Task details => Whatever appears in the data below, copy it exactly.

▶

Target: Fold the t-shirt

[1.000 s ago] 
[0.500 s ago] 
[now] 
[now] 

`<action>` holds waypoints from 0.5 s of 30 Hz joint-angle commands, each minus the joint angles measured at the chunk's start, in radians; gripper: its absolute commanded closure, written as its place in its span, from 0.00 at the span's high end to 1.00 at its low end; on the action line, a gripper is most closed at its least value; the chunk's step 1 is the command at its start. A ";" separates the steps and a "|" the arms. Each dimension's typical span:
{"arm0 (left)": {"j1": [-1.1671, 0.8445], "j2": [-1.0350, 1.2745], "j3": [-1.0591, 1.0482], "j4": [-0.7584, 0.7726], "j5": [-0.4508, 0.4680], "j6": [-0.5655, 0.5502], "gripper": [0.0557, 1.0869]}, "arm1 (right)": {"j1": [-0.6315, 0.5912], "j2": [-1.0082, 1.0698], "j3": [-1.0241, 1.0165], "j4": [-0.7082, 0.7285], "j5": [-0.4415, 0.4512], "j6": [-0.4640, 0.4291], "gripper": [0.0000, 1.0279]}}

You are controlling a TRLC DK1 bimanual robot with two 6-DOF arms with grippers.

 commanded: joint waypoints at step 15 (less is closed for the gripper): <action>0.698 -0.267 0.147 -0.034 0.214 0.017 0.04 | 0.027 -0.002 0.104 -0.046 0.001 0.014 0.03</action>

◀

Solution for this task =>
Target: Fold the t-shirt

[1.000 s ago] 
[0.500 s ago] 
[now] 
[now] 

`<action>` holds waypoints from 0.5 s of 30 Hz joint-angle commands, each minus the joint angles measured at the chunk's start, in radians; gripper: its absolute commanded closure, written as its place in its span, from 0.00 at the span's high end to 1.00 at its low end; on the action line, a gripper is most closed at its least value; the chunk's step 1 is the command at its start. A ";" separates the steps and a "|" the arms. Each dimension's typical span:
{"arm0 (left)": {"j1": [-1.1671, 0.8445], "j2": [-1.0350, 1.2745], "j3": [-1.0591, 1.0482], "j4": [-0.7584, 0.7726], "j5": [-0.4508, 0.4680], "j6": [-0.5655, 0.5502], "gripper": [0.0557, 1.0869]}, "arm1 (right)": {"j1": [-0.6315, 0.5912], "j2": [-1.0082, 1.0698], "j3": [-1.0241, 1.0165], "j4": [-0.7082, 0.7285], "j5": [-0.4415, 0.4512], "j6": [-0.4640, 0.4291], "gripper": [0.0000, 1.0279]}}

You are controlling a TRLC DK1 bimanual robot with two 6-DOF arms with grippers.

 commanded: joint waypoints at step 15 (less is closed for the gripper): <action>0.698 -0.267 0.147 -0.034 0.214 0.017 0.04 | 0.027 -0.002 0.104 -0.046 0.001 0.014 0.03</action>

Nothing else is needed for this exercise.